▸ What the task asks
The answer must be every line from the entries below that includes "white".

Collected data
= Beginning of Section =
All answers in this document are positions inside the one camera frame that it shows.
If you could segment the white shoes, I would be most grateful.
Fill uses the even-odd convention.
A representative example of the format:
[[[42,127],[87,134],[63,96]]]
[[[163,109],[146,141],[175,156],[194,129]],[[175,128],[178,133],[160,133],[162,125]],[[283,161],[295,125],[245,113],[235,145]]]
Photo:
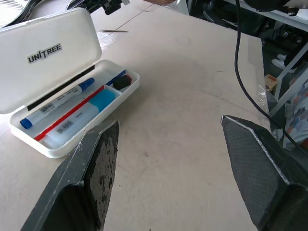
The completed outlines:
[[[293,58],[294,56],[292,54],[289,55],[278,54],[277,59],[272,59],[271,63],[277,68],[284,70],[287,67],[287,65],[293,60]],[[299,65],[300,63],[297,62],[288,72],[294,73]]]

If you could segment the small black eraser block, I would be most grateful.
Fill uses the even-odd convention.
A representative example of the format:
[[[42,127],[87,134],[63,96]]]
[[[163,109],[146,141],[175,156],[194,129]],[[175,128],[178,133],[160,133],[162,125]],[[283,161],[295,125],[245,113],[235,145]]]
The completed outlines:
[[[123,75],[120,77],[116,77],[113,81],[113,87],[116,90],[121,90],[125,87],[130,86],[132,83],[132,78],[130,75]]]

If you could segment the white marker with blue cap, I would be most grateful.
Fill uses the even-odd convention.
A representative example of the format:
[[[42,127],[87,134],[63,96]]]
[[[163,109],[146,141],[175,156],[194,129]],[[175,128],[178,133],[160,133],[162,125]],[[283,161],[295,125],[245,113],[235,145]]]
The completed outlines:
[[[82,92],[84,92],[90,85],[92,85],[95,82],[94,78],[89,78],[85,80],[84,82],[76,85],[75,87],[71,88],[67,92],[63,93],[56,99],[50,101],[45,106],[39,108],[35,112],[31,113],[24,119],[20,121],[20,124],[25,129],[30,129],[35,124],[46,118],[48,115],[53,113],[57,108],[65,104],[67,101],[72,99],[73,97],[80,95]]]

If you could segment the black clamp device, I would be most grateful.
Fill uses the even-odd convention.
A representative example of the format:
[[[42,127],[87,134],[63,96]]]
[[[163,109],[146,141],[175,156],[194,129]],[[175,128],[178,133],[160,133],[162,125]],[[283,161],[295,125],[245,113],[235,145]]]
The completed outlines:
[[[128,5],[130,0],[101,0],[105,14],[110,15],[121,8],[121,4]]]

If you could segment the white metal shelf frame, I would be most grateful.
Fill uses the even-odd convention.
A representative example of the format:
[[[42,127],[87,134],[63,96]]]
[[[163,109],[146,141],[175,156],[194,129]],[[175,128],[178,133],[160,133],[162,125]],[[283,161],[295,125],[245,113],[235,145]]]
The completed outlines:
[[[243,86],[241,78],[239,77],[239,71],[238,71],[238,53],[239,53],[240,38],[241,38],[241,32],[242,32],[241,29],[242,29],[242,22],[243,22],[242,17],[241,17],[241,7],[251,12],[258,13],[267,18],[274,19],[281,23],[296,27],[306,32],[308,32],[308,20],[304,20],[297,16],[293,18],[291,16],[287,16],[286,14],[280,13],[277,10],[273,10],[273,11],[260,10],[258,8],[254,8],[253,5],[246,3],[246,0],[224,0],[224,1],[231,3],[233,5],[236,5],[237,7],[237,18],[238,18],[237,37],[238,38],[237,38],[236,49],[235,49],[234,66],[235,66],[236,76],[241,85],[241,88],[244,91],[244,93],[246,93],[246,90]],[[280,108],[287,102],[287,100],[295,93],[295,91],[299,89],[299,87],[302,86],[302,84],[304,84],[305,81],[308,80],[308,68],[306,68],[304,72],[302,72],[302,74],[296,79],[294,84],[282,96],[280,96],[283,78],[291,70],[291,68],[296,64],[296,62],[301,57],[304,56],[305,52],[307,51],[308,51],[308,42],[305,43],[304,47],[299,51],[299,53],[291,60],[291,62],[279,74],[277,78],[278,83],[277,83],[277,87],[276,87],[276,91],[274,95],[274,97],[278,100],[278,102],[276,106],[272,110],[270,110],[269,112],[270,116],[275,115],[280,110]]]

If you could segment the white Unitree pencil case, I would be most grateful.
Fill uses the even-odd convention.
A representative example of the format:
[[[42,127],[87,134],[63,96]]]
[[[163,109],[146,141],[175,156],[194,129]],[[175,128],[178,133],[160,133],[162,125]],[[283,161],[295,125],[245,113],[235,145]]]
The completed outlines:
[[[65,156],[94,125],[104,121],[140,85],[140,76],[101,58],[92,21],[77,8],[0,29],[0,114],[10,114],[14,136],[49,158]],[[126,70],[132,83],[121,90],[106,83]],[[89,78],[95,82],[30,129],[20,121]],[[34,138],[100,86],[115,99],[63,146],[50,149]]]

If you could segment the colourful patterned cloth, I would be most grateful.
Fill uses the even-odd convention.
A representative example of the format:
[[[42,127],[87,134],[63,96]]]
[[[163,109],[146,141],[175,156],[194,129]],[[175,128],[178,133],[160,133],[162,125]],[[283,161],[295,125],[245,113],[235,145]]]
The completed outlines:
[[[308,151],[308,79],[285,104],[285,130]]]

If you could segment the translucent highlighter with light-blue cap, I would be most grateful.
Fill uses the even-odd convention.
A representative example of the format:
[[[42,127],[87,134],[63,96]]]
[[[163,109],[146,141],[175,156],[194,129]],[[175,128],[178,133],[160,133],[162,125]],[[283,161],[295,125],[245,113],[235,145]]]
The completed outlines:
[[[62,123],[48,132],[42,139],[43,143],[50,149],[56,149],[63,146],[115,98],[116,96],[112,91],[103,89],[83,106],[73,112],[72,115],[68,116]]]

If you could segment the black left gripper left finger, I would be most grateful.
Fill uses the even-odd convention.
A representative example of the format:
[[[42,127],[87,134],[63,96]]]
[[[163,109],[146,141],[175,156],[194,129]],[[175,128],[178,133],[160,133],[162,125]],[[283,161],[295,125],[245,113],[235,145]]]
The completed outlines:
[[[58,166],[21,231],[103,231],[115,180],[119,121],[87,131]]]

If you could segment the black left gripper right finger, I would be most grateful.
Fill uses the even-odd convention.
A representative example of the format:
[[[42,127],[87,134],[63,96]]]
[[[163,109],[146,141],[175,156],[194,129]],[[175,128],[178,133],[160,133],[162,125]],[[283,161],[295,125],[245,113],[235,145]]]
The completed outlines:
[[[231,168],[258,231],[308,231],[308,157],[283,150],[267,129],[221,118]]]

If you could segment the thin red pen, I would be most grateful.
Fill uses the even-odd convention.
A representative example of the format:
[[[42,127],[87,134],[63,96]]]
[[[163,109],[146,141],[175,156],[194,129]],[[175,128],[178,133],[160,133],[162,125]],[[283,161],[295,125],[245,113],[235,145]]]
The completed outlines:
[[[75,107],[73,107],[70,111],[68,111],[66,114],[64,114],[62,117],[60,117],[58,120],[56,120],[53,124],[51,124],[49,127],[47,127],[44,131],[42,131],[39,135],[37,135],[34,140],[40,141],[42,140],[48,132],[50,132],[52,129],[54,129],[56,126],[61,124],[65,119],[67,119],[69,116],[71,116],[75,111],[77,111],[79,108],[81,108],[84,104],[86,104],[89,100],[94,98],[99,92],[104,90],[104,85],[100,86],[93,94],[85,98],[82,102],[77,104]]]

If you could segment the small cardboard box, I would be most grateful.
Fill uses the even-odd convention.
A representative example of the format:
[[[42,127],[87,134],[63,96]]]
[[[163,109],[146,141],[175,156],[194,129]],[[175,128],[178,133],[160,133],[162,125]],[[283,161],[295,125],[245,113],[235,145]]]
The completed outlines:
[[[267,74],[265,76],[265,87],[267,92],[274,93],[277,87],[277,83],[277,78],[273,77],[272,75]]]

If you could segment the blue pen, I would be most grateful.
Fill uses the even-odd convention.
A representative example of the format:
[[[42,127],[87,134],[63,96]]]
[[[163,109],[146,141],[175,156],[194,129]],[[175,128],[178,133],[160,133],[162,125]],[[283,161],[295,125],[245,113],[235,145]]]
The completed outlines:
[[[123,70],[123,71],[120,72],[117,76],[115,76],[115,77],[112,78],[110,81],[108,81],[108,82],[106,83],[106,85],[107,85],[107,86],[112,85],[112,84],[114,83],[114,81],[115,81],[117,78],[119,78],[119,77],[121,77],[121,76],[123,76],[123,75],[125,75],[125,74],[126,74],[126,70]]]
= End of Section =
▸ Exercise result
If you could segment the white shoes, I would be most grateful.
If you could segment the white marker with blue cap, I would be most grateful.
If you could segment the white metal shelf frame, I would be most grateful.
If you could segment the white Unitree pencil case, I would be most grateful.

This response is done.